Ten years from now, when we look back on the unwritten decade ahead, opportunities that are not obvious now will be clear as day. And while I don't know what they’ll be, I know this: only those who've risked falling short or failing outright will have seized them.
So let me put on my coaches hat for a moment and invite you to reflect on these questions:
- In what ways have you over-personalized negative feedback, failure or rejection?
- Where is fear of being judged and found wanting keeping you from putting yourself ‘out there’?
- Where are you giving more importance to the opinions of others than your own, allowing their subjective, biased and often incorrect assessments of you to narrow your future?
- What new possibilities could open up if you decided to risk more rejection, not less of it?
The fact that Walt Disney’s concept for a theme park that would be the ‘happiest place on earth’ was rejected by 300 bankers and financiers before someone said yes or that Tom Brady was the 199th pick in 2000 NFL draft is sure evidence that sometimes people charged with assessing other people's future potential based on their past performance have absolutely no idea.

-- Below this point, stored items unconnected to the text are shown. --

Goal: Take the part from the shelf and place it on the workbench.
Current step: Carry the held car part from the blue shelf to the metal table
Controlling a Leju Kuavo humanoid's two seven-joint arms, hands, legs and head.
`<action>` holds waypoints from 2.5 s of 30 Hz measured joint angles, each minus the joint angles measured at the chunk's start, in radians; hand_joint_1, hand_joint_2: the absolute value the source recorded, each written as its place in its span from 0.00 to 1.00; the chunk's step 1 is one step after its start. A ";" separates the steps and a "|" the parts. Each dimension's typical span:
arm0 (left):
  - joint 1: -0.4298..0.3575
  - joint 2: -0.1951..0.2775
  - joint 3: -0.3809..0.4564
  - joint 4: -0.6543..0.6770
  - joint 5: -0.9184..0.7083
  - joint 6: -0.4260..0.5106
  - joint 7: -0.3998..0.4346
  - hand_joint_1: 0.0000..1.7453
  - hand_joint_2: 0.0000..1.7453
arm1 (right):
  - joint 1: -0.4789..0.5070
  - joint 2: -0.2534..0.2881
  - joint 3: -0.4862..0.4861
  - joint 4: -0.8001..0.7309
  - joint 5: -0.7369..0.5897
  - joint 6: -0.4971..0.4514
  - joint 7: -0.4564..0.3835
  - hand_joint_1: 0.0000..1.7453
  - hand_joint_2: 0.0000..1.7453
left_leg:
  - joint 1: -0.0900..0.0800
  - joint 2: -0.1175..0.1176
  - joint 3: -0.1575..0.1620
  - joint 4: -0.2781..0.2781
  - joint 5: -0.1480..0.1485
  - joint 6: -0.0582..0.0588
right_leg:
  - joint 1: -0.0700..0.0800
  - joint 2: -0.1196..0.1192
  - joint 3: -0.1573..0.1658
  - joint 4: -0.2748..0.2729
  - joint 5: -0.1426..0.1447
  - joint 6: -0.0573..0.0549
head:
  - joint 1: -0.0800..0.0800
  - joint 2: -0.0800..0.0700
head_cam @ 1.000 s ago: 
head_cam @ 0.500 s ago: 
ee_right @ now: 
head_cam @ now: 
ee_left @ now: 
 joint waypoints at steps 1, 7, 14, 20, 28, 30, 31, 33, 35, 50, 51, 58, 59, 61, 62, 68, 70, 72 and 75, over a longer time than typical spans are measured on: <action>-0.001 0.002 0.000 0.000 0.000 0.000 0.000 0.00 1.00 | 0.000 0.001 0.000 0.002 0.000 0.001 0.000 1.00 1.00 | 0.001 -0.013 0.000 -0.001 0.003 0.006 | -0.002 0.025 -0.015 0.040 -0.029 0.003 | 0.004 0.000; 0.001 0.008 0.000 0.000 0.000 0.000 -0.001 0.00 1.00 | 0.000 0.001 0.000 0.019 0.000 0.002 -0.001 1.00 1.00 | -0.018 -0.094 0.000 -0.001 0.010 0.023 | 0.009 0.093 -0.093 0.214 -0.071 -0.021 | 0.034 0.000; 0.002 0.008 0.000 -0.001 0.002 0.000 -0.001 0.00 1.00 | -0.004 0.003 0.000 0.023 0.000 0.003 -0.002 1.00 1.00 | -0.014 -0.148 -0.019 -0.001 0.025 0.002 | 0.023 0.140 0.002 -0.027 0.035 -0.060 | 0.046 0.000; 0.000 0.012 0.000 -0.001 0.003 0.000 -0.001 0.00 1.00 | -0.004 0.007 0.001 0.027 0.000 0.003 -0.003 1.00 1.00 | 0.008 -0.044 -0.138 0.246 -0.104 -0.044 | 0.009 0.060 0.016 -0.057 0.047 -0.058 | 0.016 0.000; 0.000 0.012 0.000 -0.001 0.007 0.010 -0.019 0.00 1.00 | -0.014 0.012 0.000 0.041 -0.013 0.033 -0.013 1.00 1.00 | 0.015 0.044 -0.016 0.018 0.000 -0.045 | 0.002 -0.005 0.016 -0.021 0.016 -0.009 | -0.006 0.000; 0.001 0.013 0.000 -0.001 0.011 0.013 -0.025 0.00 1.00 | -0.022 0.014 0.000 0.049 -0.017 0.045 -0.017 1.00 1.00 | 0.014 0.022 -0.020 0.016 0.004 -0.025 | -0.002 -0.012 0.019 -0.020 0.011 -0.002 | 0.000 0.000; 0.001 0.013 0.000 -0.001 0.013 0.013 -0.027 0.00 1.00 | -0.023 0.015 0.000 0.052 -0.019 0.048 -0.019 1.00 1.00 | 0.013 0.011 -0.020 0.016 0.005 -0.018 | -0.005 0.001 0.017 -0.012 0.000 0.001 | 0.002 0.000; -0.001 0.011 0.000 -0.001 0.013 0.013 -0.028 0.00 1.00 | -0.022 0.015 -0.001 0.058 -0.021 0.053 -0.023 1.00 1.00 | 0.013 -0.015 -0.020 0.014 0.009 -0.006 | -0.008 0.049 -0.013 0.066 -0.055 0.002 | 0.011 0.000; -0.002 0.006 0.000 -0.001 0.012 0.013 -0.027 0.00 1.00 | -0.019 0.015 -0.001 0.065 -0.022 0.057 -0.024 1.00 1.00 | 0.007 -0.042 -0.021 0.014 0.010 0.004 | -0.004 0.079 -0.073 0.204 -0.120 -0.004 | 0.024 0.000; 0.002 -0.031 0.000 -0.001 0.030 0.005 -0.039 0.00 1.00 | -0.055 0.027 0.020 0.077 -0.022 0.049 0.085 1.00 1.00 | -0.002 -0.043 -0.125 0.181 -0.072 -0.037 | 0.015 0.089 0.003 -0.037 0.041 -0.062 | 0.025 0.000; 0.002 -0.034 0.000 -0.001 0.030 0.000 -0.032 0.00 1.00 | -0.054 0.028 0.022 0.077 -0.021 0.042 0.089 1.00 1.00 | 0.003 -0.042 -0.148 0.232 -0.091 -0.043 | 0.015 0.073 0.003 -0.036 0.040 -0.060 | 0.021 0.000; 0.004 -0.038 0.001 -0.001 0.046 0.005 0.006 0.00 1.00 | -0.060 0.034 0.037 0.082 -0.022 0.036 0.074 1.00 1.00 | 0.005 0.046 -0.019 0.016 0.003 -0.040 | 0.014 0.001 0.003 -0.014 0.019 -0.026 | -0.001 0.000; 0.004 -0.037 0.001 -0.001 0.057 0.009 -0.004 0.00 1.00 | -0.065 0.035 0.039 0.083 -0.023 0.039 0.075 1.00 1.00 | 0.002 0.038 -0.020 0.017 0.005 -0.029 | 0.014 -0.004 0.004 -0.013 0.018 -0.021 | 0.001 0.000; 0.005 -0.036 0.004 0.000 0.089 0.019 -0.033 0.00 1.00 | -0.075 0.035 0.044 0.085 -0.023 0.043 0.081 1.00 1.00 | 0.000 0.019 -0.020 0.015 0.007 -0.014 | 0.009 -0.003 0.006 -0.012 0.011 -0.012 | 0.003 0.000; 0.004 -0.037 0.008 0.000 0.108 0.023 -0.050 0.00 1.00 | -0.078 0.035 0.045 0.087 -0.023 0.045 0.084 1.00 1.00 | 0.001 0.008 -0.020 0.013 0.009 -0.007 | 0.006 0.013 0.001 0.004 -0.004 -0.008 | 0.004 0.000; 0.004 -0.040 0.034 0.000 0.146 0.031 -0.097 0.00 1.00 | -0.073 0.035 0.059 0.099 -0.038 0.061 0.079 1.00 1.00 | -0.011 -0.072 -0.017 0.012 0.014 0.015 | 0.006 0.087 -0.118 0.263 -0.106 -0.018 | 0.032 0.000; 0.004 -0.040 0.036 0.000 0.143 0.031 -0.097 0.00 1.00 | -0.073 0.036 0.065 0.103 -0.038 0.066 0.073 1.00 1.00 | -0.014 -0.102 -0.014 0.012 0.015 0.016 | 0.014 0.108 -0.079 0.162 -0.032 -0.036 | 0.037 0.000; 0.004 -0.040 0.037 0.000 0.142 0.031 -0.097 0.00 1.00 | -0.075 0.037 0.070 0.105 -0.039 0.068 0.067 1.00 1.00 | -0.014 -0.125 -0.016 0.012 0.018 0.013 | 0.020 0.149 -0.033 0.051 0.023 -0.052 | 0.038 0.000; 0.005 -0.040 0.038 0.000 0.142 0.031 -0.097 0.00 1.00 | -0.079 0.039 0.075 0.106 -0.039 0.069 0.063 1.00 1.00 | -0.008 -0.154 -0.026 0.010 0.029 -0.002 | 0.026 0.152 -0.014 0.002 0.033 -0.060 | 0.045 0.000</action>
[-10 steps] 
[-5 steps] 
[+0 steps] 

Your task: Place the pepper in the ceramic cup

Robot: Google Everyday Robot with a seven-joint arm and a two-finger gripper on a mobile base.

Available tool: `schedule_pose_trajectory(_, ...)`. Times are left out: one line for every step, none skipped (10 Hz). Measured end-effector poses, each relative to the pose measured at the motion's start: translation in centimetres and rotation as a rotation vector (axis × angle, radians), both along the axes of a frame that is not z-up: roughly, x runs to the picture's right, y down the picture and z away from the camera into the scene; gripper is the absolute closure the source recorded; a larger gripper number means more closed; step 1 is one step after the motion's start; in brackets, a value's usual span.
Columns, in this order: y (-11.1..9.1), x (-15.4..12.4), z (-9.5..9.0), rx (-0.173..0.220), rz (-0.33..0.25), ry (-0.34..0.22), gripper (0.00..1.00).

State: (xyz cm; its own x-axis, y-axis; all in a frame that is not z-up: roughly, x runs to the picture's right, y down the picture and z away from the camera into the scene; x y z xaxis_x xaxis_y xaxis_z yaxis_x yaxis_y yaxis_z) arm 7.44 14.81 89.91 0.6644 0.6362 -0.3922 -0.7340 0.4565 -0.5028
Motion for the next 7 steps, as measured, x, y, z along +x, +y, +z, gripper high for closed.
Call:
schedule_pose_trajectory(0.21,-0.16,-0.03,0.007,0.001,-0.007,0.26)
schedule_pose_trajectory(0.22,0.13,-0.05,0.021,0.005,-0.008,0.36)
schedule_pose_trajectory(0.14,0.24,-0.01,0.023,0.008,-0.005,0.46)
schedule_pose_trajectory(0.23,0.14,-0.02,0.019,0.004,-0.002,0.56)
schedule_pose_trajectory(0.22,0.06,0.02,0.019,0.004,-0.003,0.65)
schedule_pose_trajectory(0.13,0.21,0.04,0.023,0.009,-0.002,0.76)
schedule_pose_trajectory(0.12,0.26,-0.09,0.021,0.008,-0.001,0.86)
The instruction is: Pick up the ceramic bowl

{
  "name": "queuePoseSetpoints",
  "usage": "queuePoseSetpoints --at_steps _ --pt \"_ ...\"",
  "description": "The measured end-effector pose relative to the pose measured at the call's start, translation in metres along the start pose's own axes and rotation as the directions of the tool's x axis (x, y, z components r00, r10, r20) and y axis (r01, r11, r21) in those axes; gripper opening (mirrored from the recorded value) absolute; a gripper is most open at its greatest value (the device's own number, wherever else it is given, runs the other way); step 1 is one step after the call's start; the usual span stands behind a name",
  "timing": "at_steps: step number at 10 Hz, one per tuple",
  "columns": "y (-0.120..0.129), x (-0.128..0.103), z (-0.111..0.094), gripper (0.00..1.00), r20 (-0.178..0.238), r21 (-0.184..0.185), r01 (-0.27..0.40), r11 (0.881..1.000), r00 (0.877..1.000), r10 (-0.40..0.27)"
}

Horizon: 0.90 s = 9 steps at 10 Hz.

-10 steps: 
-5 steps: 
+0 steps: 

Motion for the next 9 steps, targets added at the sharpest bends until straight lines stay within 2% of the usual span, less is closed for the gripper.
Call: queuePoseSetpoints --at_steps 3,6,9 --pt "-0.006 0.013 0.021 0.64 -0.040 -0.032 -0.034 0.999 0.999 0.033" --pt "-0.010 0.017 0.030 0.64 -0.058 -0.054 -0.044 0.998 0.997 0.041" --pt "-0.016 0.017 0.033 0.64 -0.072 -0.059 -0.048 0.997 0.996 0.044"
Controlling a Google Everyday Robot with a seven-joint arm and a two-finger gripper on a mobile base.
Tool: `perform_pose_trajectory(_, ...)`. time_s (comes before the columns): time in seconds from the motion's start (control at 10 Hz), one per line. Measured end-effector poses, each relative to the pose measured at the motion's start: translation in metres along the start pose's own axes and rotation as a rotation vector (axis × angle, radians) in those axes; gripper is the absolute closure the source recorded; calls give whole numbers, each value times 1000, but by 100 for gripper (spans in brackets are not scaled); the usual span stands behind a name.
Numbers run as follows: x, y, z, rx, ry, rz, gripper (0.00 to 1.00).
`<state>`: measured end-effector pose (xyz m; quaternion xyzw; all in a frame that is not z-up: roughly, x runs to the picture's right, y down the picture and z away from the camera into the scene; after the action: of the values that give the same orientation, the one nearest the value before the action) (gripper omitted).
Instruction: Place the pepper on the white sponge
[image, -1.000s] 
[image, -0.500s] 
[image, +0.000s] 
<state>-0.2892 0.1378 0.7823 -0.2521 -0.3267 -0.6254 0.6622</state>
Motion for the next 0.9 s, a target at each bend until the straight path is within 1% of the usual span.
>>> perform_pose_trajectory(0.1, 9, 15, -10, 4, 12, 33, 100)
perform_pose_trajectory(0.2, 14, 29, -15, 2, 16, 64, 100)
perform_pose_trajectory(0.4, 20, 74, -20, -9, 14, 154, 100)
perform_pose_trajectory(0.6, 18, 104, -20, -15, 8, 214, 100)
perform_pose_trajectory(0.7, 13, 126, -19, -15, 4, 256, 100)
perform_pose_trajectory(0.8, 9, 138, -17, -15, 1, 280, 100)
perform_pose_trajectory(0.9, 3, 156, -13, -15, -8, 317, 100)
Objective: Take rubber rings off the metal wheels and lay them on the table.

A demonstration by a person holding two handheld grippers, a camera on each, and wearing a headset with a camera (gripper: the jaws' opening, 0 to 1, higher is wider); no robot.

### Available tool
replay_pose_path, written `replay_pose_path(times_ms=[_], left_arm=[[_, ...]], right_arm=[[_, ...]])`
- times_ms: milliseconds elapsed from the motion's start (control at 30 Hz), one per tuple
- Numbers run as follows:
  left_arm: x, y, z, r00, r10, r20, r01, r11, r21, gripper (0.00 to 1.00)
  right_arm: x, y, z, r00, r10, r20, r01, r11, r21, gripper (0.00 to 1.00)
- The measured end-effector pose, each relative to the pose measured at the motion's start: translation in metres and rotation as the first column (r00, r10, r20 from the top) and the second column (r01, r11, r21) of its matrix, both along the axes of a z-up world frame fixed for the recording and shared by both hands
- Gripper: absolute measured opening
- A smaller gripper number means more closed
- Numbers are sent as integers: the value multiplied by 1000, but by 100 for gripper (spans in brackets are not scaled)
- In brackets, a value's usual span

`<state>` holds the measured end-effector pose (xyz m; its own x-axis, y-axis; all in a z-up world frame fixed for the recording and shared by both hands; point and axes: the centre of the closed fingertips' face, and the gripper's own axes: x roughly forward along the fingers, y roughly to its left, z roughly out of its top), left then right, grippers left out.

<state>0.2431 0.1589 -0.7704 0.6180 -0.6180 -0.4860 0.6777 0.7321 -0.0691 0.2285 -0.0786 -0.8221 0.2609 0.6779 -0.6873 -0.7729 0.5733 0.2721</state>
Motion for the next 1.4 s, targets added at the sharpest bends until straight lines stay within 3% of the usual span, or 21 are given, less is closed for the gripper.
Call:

When I interviewed Richard Branson a few years ago, we spoke at length about taking risks and learning to ‘fail forward.’ In recounting the launch of Virgin Cola, he shared said that:
"Every risk is worth taking as long as it’s for a good cause and contributes to a good life."
I reckon that risking rejection in the pursuit of living a life that lights you up is a good cause.
I also reckon this:
You do yourself a profound disservice when you let the subjective evaluation others place on you depreciate the value you place on yourself.
In the long arch of life, people fail far more from protecting themselves from the sting of rejection than from outright exposure. So take a minute to get really present to what you are putting at risk if you don't put yourself 'out there' and risk more rejection.
As I wrote in You've Got This, you possess a unique combination of strengths, skills and expertise that enable you to contribute value to the workplace and world in ways that no one else can. Maybe similar to you but not the same!
Own that difference.
Time and time again I’ve found that fear of being judged and found wanting holds people back far more than any external obstacle. It’s not the rejection itself that holds their potential hostage, but the emotions of unworthiness that it triggers from internalizing and over-personalizing it. The irony is that by avoiding the possibility of rejection, we reject ourselves long before anyone else has the chance.
So wherever you are right now in your career - starting out or starting over – the challenges you're facing matter far less than the mindset you're bringing to them. In which case, can you do two small things for me:
- Stop interpreting rejection as anything more than a decision (likely an irrational one) that someone made that wasn't the one you wanted.
- Dare to risk being rejected more often. Not to injure your pride but to expand your future.
Will that risk the occasional emotional sting? Sure. You’re human.
But imagine the possibilities that would open up for you if you moved forward with the mindset that rejection is simply par the course for growing into your fullest potential and creating a life that lights you up.
As I said to Maddy... reframe each rejection as a sign that you're in the arena and have the courage to try. All the while remember that if your plans always worked out just as you wanted, you wouldn't be half the person you are today nor appreciate it when they do!